(Information supplied Opens)

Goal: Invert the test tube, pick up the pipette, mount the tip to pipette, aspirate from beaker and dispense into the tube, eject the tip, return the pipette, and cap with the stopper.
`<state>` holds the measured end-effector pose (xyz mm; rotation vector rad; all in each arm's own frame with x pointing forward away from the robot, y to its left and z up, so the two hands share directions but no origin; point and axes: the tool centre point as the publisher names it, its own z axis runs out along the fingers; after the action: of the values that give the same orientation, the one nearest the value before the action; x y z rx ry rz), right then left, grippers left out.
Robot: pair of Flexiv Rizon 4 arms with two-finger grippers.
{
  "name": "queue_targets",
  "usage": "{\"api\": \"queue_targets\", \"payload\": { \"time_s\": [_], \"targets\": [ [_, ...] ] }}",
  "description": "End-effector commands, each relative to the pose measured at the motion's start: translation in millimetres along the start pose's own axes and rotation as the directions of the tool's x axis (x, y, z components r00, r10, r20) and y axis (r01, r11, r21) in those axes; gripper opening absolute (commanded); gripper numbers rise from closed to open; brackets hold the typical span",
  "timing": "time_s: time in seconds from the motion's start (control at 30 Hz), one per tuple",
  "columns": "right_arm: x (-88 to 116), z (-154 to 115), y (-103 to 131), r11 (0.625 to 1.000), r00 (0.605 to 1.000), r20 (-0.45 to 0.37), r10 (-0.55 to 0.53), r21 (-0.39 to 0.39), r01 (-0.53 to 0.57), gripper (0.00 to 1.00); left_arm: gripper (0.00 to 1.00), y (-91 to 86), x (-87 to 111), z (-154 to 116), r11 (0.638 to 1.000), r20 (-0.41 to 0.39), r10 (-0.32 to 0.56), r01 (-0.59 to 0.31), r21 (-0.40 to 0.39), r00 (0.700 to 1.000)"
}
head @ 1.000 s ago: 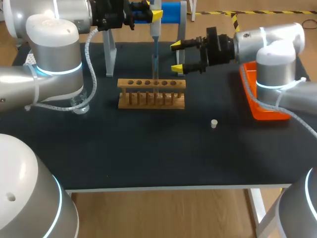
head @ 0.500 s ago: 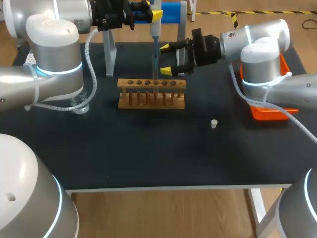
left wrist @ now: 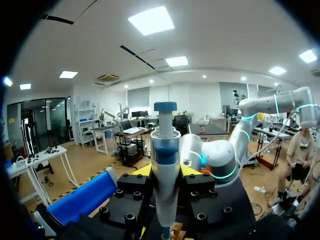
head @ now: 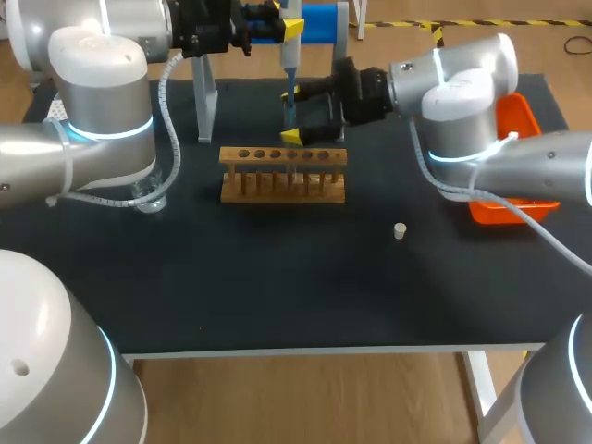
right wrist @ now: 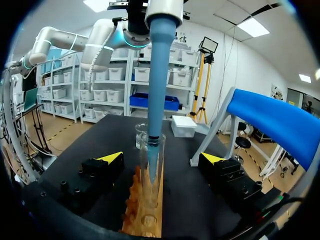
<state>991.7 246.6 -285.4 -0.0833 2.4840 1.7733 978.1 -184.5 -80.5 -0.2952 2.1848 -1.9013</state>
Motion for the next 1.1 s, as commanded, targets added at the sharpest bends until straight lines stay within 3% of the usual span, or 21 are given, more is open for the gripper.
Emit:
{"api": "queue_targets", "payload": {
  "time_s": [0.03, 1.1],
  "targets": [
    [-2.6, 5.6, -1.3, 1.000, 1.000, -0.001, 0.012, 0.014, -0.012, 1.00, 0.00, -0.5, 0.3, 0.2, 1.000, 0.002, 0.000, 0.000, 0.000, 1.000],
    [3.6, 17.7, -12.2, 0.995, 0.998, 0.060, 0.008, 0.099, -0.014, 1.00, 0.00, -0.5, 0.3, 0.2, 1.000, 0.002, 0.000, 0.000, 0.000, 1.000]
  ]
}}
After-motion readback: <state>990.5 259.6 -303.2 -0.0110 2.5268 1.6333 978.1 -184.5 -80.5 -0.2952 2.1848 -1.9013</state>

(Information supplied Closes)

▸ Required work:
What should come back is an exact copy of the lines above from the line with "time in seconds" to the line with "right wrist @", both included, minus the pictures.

▸ Exercise solution:
  "timing": "time_s: time in seconds from the motion's start (control at 30 Hz), one per tuple",
  "columns": "right_arm: x (-88 to 116), z (-154 to 115), y (-103 to 131), r11 (0.625 to 1.000), r00 (0.605 to 1.000), r20 (-0.45 to 0.37), r10 (-0.55 to 0.53), r21 (-0.39 to 0.39), r01 (-0.53 to 0.57), gripper (0.00 to 1.00); left_arm: gripper (0.00 to 1.00), y (-91 to 86), x (-87 to 111), z (-154 to 116), r11 (0.638 to 1.000), r20 (-0.41 to 0.39), r10 (-0.32 to 0.56), r01 (-0.59 to 0.31), r21 (-0.40 to 0.39), r00 (0.700 to 1.000)"
}
head @ 1.000 s ago: 
head @ 0.500 s ago: 
left wrist @ now: 
head @ now: 
right wrist @ now: 

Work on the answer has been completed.